_Instructions for the task:_ Your task is to find every line of the listing that includes "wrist" and copy it.

_Records to process:_
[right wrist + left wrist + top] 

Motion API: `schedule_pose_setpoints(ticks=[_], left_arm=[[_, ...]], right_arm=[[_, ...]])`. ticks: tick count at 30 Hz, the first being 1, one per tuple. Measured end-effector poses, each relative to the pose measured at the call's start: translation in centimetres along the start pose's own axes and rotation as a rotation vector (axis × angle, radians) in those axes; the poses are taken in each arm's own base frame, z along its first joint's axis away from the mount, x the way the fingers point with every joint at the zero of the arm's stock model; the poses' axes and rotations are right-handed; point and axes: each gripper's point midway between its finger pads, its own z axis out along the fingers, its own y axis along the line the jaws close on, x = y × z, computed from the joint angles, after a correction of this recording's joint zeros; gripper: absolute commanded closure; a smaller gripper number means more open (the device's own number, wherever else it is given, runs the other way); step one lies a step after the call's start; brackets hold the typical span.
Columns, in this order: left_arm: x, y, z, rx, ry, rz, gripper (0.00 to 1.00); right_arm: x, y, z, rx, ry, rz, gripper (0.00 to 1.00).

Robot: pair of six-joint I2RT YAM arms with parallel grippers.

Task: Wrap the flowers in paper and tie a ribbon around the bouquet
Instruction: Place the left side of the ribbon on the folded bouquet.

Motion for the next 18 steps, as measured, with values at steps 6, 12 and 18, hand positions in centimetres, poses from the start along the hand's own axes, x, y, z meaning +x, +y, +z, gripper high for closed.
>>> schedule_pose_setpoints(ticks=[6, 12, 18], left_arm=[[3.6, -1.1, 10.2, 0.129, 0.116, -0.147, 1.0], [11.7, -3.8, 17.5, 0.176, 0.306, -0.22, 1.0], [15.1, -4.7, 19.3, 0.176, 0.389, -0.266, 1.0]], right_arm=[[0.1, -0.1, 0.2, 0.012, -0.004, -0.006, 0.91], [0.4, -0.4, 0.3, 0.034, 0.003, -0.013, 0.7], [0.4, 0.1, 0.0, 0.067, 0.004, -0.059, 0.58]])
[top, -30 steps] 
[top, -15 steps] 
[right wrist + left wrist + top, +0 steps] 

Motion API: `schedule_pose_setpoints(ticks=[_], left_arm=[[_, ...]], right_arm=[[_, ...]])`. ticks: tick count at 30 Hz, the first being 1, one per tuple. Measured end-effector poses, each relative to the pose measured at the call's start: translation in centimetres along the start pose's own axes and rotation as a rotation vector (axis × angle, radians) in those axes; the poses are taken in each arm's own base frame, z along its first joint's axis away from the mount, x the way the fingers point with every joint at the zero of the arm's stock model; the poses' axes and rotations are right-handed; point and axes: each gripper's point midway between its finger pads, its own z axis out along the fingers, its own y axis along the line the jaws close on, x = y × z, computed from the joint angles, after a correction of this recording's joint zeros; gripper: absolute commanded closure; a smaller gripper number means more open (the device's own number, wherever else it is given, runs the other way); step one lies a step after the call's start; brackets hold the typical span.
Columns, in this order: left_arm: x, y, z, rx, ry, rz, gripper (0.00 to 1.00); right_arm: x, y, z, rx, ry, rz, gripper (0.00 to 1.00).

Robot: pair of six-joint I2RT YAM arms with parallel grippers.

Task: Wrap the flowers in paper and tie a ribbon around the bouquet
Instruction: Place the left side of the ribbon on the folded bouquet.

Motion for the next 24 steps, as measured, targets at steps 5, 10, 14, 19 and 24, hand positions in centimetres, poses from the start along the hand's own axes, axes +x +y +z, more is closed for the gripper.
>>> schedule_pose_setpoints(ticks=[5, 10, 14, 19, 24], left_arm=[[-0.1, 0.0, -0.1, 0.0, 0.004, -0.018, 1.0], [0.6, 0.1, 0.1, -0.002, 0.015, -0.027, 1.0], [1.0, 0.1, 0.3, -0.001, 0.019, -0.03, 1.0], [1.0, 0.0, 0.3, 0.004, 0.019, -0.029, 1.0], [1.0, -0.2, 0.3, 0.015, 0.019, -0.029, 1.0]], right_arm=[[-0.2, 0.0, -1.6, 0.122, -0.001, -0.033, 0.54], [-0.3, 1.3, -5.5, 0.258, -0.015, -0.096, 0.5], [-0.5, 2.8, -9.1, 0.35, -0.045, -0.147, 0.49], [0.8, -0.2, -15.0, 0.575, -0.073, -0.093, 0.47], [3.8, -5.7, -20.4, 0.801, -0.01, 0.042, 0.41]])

_Output of the task:_
[right wrist + left wrist + top] 
[right wrist + left wrist + top, +0 steps] 

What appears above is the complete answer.